A migração negra para os países americanos foi, portanto, o reflexo exterior de um
grande acontecimento político-religioso de caráter interno ou continental, que abrangendo toda a imensa área que vai da costa do Atlântico aos
desertos, e dos limites do Senegal ao Oceano Índico, constitui, certamente, um dos dramas mais vastos e
dolorosos da história do homem sobre a terra.

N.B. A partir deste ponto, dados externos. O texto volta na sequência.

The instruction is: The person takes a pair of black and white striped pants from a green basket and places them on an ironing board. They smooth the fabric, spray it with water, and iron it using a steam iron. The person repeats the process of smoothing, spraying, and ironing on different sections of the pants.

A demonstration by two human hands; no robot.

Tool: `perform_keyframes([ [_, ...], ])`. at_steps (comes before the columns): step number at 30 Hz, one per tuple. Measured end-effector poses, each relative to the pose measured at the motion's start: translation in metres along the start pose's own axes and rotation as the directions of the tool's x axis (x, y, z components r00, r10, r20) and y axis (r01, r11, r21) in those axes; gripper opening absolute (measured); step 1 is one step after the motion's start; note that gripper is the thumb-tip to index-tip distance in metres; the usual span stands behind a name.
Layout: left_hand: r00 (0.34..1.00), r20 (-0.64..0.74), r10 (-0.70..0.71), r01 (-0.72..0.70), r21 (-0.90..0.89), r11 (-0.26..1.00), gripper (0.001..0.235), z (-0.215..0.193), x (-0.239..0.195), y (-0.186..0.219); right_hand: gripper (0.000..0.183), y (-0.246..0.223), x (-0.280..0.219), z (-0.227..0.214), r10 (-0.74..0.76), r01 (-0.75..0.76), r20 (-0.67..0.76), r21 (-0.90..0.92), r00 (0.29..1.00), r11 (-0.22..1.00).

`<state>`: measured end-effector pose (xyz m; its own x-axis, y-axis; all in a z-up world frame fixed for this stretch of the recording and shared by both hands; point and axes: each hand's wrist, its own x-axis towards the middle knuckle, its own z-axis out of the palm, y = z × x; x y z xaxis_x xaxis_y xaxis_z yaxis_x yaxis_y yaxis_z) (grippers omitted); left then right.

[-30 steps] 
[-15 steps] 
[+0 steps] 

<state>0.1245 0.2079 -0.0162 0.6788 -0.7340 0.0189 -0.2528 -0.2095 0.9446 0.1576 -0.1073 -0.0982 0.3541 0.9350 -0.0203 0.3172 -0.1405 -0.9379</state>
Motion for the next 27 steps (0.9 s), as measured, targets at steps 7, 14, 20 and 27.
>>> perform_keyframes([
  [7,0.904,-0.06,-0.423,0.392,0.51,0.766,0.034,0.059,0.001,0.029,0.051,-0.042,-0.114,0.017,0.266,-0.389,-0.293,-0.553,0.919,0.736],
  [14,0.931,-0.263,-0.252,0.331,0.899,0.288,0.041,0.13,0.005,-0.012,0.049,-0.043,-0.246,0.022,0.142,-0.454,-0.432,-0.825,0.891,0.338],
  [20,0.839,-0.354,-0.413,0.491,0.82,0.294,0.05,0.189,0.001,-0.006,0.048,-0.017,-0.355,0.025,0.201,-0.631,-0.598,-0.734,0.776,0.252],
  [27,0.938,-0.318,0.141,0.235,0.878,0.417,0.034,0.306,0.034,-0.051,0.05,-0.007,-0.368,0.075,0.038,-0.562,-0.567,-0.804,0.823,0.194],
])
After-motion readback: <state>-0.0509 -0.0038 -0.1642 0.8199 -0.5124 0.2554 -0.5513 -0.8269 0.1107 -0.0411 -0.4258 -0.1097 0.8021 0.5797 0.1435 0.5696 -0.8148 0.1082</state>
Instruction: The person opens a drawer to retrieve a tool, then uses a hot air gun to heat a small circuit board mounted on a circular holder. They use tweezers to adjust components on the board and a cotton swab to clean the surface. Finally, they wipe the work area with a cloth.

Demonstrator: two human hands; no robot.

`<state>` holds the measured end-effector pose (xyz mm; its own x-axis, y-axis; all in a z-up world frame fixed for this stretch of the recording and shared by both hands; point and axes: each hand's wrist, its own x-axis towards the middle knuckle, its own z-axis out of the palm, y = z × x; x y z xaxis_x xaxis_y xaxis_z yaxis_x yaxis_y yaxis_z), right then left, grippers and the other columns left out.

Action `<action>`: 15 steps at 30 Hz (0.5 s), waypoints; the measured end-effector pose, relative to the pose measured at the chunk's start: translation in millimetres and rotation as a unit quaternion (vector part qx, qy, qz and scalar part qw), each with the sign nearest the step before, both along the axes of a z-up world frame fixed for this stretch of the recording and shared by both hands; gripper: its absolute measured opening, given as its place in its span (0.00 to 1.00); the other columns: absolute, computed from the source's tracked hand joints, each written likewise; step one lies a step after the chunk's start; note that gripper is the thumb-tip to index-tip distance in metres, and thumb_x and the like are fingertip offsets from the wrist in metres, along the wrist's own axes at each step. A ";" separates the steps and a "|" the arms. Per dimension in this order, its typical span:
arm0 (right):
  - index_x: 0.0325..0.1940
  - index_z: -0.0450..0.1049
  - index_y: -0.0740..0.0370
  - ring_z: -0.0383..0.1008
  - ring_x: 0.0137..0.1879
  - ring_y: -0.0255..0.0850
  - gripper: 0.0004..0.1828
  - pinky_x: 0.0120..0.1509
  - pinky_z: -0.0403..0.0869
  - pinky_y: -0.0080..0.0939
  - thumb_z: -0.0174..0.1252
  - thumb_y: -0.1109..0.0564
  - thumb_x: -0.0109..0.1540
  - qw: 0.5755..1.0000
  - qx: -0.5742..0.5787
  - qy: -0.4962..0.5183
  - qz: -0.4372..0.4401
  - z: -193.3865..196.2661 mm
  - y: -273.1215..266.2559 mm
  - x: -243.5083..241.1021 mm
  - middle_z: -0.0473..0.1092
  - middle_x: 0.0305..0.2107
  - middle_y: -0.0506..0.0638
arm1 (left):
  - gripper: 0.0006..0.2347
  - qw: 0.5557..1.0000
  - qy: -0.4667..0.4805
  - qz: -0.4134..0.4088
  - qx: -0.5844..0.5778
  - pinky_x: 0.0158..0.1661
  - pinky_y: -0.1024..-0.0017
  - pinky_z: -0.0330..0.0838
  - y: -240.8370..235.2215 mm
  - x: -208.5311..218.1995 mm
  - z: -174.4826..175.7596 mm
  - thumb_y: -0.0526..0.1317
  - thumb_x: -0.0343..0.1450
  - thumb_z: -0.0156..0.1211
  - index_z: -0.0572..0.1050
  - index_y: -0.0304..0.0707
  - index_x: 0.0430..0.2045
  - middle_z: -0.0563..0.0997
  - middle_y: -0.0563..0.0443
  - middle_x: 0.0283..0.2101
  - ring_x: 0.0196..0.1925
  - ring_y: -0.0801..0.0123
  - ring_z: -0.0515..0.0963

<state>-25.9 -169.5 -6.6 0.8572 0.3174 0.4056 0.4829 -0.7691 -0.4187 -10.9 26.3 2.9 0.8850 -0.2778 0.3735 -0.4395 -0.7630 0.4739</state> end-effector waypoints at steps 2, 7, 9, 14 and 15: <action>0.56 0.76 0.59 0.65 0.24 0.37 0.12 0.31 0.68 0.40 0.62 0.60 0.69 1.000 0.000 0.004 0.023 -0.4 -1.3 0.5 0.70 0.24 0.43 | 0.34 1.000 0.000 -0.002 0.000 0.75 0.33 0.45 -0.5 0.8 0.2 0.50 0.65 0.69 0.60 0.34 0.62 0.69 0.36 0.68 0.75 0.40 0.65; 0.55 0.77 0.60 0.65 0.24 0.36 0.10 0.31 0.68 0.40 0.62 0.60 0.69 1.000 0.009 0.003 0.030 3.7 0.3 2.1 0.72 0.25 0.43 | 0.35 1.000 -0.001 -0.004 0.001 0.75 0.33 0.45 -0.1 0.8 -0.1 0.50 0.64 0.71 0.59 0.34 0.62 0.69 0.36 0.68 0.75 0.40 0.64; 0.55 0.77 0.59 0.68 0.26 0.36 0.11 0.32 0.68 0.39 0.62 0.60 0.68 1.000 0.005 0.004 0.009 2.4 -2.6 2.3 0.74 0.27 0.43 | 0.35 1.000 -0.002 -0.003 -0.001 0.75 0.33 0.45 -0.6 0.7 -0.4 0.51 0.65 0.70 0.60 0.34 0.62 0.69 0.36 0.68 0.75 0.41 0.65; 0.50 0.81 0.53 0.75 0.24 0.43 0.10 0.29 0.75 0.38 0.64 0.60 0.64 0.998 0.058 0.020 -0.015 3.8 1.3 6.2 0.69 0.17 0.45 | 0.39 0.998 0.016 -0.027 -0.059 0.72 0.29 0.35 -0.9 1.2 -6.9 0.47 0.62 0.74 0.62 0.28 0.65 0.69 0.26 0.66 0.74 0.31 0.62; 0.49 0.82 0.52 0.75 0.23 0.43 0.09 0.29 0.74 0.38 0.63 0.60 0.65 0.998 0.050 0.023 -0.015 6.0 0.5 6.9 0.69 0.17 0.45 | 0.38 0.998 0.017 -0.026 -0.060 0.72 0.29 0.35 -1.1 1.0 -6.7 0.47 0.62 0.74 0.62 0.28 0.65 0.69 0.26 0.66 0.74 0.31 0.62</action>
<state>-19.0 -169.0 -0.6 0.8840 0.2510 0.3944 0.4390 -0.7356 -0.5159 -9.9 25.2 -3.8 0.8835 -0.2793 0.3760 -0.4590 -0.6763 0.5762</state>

"No produto daquelas terríveis caçadas ao animal humano, todos se
confundiam. Ricos e pobres, soldados e trabalhadores do solo, sacerdotes e artífices, príncipes e simples pastores, tudo se amalgamava, a caminho do
mar, na mesma multidão tropeçante e carregada de ferros. As jóias e os amuletos preciosos, as grandes plumas, os panos vistosos e brilhantes, tudo
quanto estabelecia a distinção visual de classes e condições, era logo arrebanhado como primeiro lucro. O que se despejava depois no fundo dos
porões era um rebanho torvo e uniforme, inteiramente nivelado pela desgraça e apenas computável por cabeças [4]."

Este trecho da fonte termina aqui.